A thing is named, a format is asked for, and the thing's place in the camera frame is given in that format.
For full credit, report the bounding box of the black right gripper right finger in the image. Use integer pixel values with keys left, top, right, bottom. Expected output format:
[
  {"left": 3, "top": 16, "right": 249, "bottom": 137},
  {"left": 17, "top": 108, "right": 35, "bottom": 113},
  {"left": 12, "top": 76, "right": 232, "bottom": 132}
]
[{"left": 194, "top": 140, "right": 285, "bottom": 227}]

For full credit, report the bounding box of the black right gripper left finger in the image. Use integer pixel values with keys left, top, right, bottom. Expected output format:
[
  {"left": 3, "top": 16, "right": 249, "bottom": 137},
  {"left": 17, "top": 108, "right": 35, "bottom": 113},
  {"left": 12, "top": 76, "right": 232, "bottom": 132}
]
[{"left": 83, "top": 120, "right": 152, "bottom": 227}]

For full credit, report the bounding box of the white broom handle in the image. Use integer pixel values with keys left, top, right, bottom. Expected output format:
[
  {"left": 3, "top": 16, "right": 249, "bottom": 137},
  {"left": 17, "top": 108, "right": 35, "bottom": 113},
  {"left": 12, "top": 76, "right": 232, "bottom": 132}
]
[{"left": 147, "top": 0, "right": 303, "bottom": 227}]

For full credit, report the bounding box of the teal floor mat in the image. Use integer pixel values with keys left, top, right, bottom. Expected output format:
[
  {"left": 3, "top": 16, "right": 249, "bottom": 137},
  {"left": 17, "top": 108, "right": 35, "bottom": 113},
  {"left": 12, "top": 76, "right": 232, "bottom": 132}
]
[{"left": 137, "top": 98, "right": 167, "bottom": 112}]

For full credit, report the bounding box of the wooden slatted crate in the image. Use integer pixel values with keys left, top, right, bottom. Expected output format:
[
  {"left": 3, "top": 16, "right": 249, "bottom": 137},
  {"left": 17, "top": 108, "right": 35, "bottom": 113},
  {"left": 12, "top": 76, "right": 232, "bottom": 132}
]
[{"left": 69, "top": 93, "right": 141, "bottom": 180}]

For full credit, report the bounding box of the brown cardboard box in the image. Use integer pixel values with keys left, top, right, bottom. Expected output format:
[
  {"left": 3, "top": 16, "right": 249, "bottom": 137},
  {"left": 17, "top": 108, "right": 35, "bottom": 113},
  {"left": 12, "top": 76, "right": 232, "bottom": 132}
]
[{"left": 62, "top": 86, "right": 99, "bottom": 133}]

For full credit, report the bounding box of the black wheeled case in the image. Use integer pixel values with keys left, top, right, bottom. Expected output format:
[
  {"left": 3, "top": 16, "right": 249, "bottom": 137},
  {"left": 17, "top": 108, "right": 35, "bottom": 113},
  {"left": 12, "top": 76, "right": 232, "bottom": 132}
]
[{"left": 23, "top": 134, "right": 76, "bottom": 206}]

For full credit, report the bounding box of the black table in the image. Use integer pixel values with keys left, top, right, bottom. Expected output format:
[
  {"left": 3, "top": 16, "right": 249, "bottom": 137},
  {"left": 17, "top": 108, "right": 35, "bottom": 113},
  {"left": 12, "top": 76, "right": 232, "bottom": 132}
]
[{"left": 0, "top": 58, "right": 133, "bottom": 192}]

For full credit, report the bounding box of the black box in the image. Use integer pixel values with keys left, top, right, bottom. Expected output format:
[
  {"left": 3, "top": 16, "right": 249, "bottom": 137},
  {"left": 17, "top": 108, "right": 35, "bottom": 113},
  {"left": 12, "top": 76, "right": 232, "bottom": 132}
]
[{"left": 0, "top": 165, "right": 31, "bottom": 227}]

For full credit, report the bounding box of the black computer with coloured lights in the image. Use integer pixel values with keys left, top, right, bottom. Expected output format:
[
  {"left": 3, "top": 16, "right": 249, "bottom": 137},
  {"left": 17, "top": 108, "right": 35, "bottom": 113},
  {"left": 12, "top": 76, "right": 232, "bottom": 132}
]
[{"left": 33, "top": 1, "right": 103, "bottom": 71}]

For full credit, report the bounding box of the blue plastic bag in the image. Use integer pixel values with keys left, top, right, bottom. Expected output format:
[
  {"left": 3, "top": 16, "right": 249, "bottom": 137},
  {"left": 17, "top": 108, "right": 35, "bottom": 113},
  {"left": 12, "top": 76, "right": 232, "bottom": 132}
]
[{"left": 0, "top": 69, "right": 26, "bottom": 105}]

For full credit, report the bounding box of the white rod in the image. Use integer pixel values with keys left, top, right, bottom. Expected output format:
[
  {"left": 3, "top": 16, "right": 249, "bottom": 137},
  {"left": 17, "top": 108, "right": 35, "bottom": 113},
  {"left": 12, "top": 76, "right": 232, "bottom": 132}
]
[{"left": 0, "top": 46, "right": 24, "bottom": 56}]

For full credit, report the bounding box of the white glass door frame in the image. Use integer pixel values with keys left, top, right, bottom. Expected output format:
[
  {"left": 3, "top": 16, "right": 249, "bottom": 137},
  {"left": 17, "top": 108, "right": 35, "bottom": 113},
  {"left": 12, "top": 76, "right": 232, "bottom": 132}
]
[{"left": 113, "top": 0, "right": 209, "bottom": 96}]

**Work to be completed:** When you output the entries, keep every line exactly as it appears above.

**Task response:**
A thing is named, a format is asked for, and the thing's place in the camera frame is given in that format.
For full credit, report the bounding box of the black right gripper right finger in the image. Use integer pixel values with keys left, top, right, bottom. Expected output format:
[
  {"left": 3, "top": 16, "right": 249, "bottom": 137},
  {"left": 17, "top": 108, "right": 35, "bottom": 113},
  {"left": 12, "top": 76, "right": 232, "bottom": 132}
]
[{"left": 194, "top": 140, "right": 285, "bottom": 227}]

For full credit, report the bounding box of the black right gripper left finger in the image. Use integer pixel values with keys left, top, right, bottom. Expected output format:
[
  {"left": 3, "top": 16, "right": 249, "bottom": 137},
  {"left": 17, "top": 108, "right": 35, "bottom": 113},
  {"left": 12, "top": 76, "right": 232, "bottom": 132}
]
[{"left": 83, "top": 120, "right": 152, "bottom": 227}]

For full credit, report the bounding box of the white broom handle in the image. Use integer pixel values with keys left, top, right, bottom. Expected output format:
[
  {"left": 3, "top": 16, "right": 249, "bottom": 137},
  {"left": 17, "top": 108, "right": 35, "bottom": 113},
  {"left": 12, "top": 76, "right": 232, "bottom": 132}
]
[{"left": 147, "top": 0, "right": 303, "bottom": 227}]

For full credit, report the bounding box of the teal floor mat in the image. Use integer pixel values with keys left, top, right, bottom. Expected output format:
[
  {"left": 3, "top": 16, "right": 249, "bottom": 137},
  {"left": 17, "top": 108, "right": 35, "bottom": 113},
  {"left": 12, "top": 76, "right": 232, "bottom": 132}
]
[{"left": 137, "top": 98, "right": 167, "bottom": 112}]

For full credit, report the bounding box of the wooden slatted crate in the image. Use integer pixel values with keys left, top, right, bottom. Expected output format:
[
  {"left": 3, "top": 16, "right": 249, "bottom": 137},
  {"left": 17, "top": 108, "right": 35, "bottom": 113},
  {"left": 12, "top": 76, "right": 232, "bottom": 132}
]
[{"left": 69, "top": 93, "right": 141, "bottom": 180}]

For full credit, report the bounding box of the brown cardboard box in the image. Use integer pixel values with keys left, top, right, bottom. Expected output format:
[
  {"left": 3, "top": 16, "right": 249, "bottom": 137},
  {"left": 17, "top": 108, "right": 35, "bottom": 113},
  {"left": 12, "top": 76, "right": 232, "bottom": 132}
]
[{"left": 62, "top": 86, "right": 99, "bottom": 133}]

For full credit, report the bounding box of the black wheeled case in the image. Use integer pixel values with keys left, top, right, bottom. Expected output format:
[
  {"left": 3, "top": 16, "right": 249, "bottom": 137},
  {"left": 17, "top": 108, "right": 35, "bottom": 113},
  {"left": 12, "top": 76, "right": 232, "bottom": 132}
]
[{"left": 23, "top": 134, "right": 76, "bottom": 206}]

For full credit, report the bounding box of the black table in the image. Use integer pixel values with keys left, top, right, bottom. Expected output format:
[
  {"left": 3, "top": 16, "right": 249, "bottom": 137},
  {"left": 17, "top": 108, "right": 35, "bottom": 113},
  {"left": 12, "top": 76, "right": 232, "bottom": 132}
]
[{"left": 0, "top": 58, "right": 133, "bottom": 192}]

For full credit, report the bounding box of the black box in the image. Use integer pixel values with keys left, top, right, bottom. Expected output format:
[
  {"left": 3, "top": 16, "right": 249, "bottom": 137},
  {"left": 17, "top": 108, "right": 35, "bottom": 113},
  {"left": 12, "top": 76, "right": 232, "bottom": 132}
]
[{"left": 0, "top": 165, "right": 31, "bottom": 227}]

For full credit, report the bounding box of the black computer with coloured lights in the image. Use integer pixel values with keys left, top, right, bottom. Expected output format:
[
  {"left": 3, "top": 16, "right": 249, "bottom": 137},
  {"left": 17, "top": 108, "right": 35, "bottom": 113},
  {"left": 12, "top": 76, "right": 232, "bottom": 132}
]
[{"left": 33, "top": 1, "right": 103, "bottom": 71}]

For full credit, report the bounding box of the blue plastic bag in the image. Use integer pixel values with keys left, top, right, bottom. Expected output format:
[
  {"left": 3, "top": 16, "right": 249, "bottom": 137},
  {"left": 17, "top": 108, "right": 35, "bottom": 113},
  {"left": 12, "top": 76, "right": 232, "bottom": 132}
]
[{"left": 0, "top": 69, "right": 26, "bottom": 105}]

For full credit, report the bounding box of the white rod in the image. Use integer pixel values with keys left, top, right, bottom. Expected output format:
[
  {"left": 3, "top": 16, "right": 249, "bottom": 137},
  {"left": 17, "top": 108, "right": 35, "bottom": 113},
  {"left": 12, "top": 76, "right": 232, "bottom": 132}
]
[{"left": 0, "top": 46, "right": 24, "bottom": 56}]

For full credit, report the bounding box of the white glass door frame in the image. Use integer pixel values with keys left, top, right, bottom. Expected output format:
[
  {"left": 3, "top": 16, "right": 249, "bottom": 137},
  {"left": 17, "top": 108, "right": 35, "bottom": 113},
  {"left": 12, "top": 76, "right": 232, "bottom": 132}
]
[{"left": 113, "top": 0, "right": 209, "bottom": 96}]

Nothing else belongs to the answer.